─── Dataset section ───
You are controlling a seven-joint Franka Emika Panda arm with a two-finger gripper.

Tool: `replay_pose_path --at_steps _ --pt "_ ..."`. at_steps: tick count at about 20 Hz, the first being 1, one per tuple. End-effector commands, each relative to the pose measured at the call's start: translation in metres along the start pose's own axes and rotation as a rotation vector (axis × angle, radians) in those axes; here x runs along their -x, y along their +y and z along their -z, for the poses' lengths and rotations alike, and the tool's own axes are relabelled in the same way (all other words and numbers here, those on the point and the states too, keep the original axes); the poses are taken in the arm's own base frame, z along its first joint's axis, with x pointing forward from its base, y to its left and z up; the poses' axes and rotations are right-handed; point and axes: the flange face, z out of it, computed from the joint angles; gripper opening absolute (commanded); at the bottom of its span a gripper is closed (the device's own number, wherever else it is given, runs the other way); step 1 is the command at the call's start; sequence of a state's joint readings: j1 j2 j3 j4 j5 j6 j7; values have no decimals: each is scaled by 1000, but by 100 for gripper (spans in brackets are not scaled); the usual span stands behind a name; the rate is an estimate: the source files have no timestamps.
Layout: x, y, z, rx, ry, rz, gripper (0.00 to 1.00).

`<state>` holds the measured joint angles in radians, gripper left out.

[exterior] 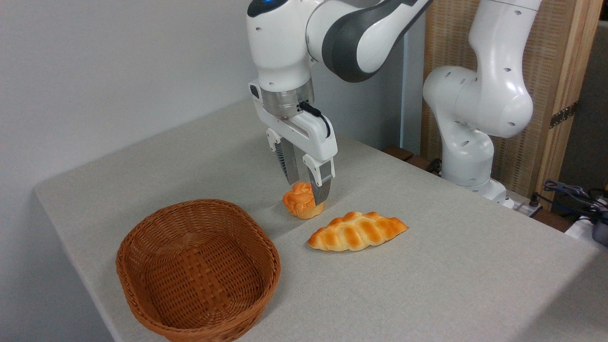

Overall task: Put bread into the basket
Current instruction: 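Lower the gripper around the bun and close the fingers on it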

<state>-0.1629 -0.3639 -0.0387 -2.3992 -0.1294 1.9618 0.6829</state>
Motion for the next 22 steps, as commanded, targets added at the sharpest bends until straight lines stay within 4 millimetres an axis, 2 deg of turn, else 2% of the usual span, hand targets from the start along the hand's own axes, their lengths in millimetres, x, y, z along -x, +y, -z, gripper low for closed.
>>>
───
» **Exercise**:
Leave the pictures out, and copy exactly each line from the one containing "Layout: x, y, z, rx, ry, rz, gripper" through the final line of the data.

» **Task answer**:
Layout: x, y, z, rx, ry, rz, gripper (0.00 to 1.00).

`<state>` holds the measured joint angles in radians, gripper left out.

[exterior] 

Overall task: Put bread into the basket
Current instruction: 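Lower the gripper around the bun and close the fingers on it
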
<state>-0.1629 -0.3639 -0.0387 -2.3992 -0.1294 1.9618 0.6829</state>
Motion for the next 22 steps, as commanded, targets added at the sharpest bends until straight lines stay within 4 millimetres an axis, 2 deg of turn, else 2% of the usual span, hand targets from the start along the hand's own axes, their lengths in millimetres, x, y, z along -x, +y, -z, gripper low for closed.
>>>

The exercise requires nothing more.